Canto III – Moratorium (Prostagma)

Canto III 1Canto III 2

Appendix A 1

Appendix A 2


I’ve since changed jobs and the novelty of adaptation is taking its toll. As such, I haven’t been able to write remotely as much as I’d wish. Canto III is a simple introduction into the first arc of the story, as well as ground-work to introduce Thanatos as a regular character (which will happen in the next Canto). This one isn’t all that great, truly, but my energy levels are scathing.

The Appendix is not a required read, but rather, a big edit of one of my many pages of conceptualisation for the story. The Battle of Kytinion was a central catalyst to the story, so its accounts will be many and varied throughout the epic; thus, Thanatos account is facultative; but since I’m currently building his parsonage, I’d figure this was an interesting and fun opportunity to write as he would.

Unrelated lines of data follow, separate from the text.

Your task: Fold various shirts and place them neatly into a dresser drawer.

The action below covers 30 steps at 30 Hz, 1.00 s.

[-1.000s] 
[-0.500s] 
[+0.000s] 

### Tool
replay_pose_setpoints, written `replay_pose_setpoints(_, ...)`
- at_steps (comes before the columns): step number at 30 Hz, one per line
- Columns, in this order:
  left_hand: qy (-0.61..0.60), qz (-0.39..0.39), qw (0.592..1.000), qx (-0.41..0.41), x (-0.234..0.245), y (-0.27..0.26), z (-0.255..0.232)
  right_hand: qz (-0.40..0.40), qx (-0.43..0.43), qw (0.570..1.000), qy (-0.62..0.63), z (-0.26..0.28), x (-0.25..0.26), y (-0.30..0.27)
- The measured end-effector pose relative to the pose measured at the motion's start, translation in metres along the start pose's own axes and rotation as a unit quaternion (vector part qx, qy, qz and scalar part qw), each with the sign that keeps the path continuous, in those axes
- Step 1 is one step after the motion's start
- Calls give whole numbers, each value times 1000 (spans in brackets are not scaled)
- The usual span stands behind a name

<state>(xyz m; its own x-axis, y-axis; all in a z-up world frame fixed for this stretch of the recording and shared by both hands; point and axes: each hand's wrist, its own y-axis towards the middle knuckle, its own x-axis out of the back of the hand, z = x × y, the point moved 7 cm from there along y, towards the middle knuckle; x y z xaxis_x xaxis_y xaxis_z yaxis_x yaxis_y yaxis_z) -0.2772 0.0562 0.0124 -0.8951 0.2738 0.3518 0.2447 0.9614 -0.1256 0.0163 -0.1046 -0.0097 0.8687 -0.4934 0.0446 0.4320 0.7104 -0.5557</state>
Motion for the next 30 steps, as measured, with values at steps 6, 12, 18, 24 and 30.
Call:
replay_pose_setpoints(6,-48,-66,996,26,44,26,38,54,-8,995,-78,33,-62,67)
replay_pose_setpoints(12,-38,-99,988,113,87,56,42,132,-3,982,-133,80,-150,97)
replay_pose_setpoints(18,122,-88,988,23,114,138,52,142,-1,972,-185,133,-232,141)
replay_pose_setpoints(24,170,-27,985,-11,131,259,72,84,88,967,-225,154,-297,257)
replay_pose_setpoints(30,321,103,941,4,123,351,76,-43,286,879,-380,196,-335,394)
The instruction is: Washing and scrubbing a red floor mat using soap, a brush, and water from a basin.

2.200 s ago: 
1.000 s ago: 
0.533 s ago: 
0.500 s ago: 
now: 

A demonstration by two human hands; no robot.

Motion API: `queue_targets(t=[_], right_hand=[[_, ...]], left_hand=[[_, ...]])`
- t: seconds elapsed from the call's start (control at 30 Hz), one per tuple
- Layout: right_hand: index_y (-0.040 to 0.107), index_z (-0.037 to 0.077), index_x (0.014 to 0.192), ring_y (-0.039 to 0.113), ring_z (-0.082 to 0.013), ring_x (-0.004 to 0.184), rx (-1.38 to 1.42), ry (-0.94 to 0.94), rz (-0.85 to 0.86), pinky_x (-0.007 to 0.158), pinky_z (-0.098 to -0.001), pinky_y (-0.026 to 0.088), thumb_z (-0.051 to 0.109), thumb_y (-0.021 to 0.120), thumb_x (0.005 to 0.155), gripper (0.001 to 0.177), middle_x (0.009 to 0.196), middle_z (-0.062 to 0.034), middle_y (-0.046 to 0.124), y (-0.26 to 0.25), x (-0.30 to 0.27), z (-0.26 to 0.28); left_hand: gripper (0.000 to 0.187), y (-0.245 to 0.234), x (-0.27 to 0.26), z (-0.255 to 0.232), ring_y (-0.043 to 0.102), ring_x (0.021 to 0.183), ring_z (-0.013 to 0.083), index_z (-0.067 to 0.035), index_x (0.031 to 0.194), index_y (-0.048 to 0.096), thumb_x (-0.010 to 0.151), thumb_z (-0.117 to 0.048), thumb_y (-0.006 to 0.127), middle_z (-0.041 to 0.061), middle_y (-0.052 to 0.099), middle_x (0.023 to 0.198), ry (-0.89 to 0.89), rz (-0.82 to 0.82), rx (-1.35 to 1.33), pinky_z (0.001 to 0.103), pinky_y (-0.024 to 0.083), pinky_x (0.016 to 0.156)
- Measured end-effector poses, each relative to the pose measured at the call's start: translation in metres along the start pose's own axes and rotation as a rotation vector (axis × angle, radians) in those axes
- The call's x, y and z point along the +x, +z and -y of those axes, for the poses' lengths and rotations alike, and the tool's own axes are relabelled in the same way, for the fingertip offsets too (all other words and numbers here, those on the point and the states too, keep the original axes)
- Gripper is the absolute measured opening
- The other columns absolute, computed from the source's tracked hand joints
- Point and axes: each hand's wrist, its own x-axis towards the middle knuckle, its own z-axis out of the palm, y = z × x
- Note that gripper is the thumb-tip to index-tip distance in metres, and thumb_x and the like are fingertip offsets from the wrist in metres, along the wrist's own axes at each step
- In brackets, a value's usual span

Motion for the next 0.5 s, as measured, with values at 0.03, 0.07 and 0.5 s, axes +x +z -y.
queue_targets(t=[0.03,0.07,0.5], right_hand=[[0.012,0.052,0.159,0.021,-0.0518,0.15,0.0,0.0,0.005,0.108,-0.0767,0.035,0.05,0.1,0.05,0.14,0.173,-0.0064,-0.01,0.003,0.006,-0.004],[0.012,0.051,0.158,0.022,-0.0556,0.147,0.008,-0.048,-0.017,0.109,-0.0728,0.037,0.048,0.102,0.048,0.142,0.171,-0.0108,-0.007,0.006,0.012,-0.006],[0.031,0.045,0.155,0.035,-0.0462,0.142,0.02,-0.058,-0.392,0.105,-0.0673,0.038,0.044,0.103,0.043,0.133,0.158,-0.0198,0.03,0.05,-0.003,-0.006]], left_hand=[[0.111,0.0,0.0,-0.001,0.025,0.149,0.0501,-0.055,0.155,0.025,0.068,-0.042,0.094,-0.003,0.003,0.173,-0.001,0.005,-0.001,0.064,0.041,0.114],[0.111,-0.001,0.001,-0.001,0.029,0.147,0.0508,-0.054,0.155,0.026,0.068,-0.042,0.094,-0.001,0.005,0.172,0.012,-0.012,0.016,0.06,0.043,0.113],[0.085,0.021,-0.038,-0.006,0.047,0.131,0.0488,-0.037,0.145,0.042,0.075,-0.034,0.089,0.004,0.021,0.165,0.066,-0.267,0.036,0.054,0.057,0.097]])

I will post other Appendix throughout the Cantos, as I’m awful at drawing, and showing you nice visuals of these events (that I do have in my mind), is outside my reach. As such, I’m bound to conceptualise through words, and appendixes are the only mediums for that.

Disclaimer: Canto III holds many references to Max Richter’s oeuvre, including “Catalogue of Afternoons” and “On The Nature of Daylight“. Appendix A contains some references to modern musician Bon Iver, with “Moon-Water” and “Caught in Daylight” being the most prominent. 

Thank you much, for reading me.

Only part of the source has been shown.